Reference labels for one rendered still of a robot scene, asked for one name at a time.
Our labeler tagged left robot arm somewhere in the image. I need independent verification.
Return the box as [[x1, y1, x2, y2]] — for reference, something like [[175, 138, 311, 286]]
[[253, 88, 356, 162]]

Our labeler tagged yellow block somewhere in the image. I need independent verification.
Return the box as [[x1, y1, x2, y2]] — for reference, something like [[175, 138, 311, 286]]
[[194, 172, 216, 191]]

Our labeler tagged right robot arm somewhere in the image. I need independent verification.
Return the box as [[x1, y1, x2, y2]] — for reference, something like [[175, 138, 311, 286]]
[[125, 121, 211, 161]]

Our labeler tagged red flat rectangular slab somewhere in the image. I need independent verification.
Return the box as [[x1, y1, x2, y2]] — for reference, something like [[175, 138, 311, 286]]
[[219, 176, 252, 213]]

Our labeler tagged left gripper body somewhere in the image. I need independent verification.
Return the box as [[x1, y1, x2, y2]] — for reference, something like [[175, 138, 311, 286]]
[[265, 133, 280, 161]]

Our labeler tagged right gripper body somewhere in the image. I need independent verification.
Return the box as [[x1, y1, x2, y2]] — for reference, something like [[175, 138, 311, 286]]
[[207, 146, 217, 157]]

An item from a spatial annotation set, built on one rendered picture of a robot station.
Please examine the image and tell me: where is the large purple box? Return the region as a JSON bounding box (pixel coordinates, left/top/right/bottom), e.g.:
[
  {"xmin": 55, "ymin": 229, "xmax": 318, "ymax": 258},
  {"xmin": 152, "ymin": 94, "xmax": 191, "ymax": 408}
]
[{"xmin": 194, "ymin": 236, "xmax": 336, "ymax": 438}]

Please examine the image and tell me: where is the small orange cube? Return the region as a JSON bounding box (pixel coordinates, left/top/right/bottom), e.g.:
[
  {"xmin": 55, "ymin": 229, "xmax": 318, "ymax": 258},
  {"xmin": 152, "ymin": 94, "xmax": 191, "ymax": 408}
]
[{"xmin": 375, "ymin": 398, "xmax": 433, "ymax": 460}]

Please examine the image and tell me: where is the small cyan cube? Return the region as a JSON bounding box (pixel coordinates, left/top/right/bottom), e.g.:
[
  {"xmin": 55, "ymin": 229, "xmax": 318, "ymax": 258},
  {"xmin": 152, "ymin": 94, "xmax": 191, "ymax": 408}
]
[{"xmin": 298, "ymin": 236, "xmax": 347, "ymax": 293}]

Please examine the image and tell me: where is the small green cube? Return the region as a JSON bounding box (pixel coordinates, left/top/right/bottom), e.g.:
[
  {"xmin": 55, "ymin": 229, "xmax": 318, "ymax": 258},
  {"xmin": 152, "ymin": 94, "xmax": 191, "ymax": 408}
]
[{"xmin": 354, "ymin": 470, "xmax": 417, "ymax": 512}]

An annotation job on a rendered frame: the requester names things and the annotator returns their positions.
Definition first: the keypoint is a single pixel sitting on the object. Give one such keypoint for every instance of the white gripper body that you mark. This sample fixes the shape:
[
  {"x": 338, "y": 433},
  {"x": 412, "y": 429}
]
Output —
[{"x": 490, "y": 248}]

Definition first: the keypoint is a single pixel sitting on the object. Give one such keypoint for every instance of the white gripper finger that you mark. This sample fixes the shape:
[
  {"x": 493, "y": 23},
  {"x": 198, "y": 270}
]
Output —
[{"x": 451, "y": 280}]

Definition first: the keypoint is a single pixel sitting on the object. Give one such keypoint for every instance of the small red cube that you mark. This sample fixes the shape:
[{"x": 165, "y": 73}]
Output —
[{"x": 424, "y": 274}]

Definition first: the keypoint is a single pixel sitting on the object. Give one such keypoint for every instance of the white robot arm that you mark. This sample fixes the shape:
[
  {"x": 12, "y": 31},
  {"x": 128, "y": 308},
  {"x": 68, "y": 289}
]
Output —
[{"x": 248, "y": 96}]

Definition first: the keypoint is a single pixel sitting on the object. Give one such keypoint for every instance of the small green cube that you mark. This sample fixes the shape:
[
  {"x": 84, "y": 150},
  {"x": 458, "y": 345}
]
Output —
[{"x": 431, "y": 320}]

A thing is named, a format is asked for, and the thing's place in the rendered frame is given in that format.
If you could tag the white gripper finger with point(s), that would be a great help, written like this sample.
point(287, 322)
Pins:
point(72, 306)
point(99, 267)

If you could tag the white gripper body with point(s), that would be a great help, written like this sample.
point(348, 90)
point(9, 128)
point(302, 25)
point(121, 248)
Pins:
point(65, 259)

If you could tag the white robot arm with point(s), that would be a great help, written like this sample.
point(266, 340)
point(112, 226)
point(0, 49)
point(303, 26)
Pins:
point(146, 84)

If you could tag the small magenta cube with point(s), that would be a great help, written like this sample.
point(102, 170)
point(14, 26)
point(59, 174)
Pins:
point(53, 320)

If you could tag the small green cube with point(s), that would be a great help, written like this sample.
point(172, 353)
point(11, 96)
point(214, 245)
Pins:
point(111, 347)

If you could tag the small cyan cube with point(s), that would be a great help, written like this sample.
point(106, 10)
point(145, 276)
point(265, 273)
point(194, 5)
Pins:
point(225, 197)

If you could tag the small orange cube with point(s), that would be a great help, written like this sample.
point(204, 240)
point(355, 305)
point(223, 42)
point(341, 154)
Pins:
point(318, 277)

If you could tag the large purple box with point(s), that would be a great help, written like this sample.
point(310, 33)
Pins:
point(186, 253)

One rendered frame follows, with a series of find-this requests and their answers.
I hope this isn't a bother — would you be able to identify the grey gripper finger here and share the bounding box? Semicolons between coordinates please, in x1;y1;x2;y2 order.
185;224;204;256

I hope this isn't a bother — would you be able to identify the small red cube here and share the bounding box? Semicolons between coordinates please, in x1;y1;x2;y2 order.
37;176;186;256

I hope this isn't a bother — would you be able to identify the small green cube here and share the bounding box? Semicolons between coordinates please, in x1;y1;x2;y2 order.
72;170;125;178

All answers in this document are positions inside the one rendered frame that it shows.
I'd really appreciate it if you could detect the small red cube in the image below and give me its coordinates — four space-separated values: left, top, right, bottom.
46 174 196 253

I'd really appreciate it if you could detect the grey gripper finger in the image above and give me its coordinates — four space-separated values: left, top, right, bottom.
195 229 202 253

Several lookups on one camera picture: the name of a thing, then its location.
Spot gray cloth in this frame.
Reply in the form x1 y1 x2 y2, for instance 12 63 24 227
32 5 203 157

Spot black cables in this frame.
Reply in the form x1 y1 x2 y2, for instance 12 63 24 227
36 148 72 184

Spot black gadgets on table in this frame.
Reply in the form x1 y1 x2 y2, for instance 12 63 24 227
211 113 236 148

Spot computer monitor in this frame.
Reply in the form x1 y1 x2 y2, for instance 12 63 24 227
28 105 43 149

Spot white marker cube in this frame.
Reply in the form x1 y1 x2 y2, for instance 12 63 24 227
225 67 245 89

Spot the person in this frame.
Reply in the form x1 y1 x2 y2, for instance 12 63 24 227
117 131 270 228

*About this task*. Pull every line with the word "first" from the data.

*Answer below*.
Definition first: the keypoint is a single pixel sitting on the object. Give one such keypoint for every instance of the white gripper body that you mark. This sample fixes the shape:
Definition first: the keypoint is a single pixel sitting on the object. Give one such keypoint for every instance of the white gripper finger that you mark. This sample fixes the shape:
Definition first: the keypoint is a single pixel sitting on the object. Give one such keypoint for every instance of the small red cube that you mark. This sample fixes the shape:
Definition first: the keypoint is a single pixel sitting on the object. Give one such keypoint for every instance of the white robot arm that you mark. This sample fixes the shape:
Definition first: the keypoint is a single pixel sitting on the object. Give one such keypoint for every instance of the small green cube that you mark. This sample fixes the shape:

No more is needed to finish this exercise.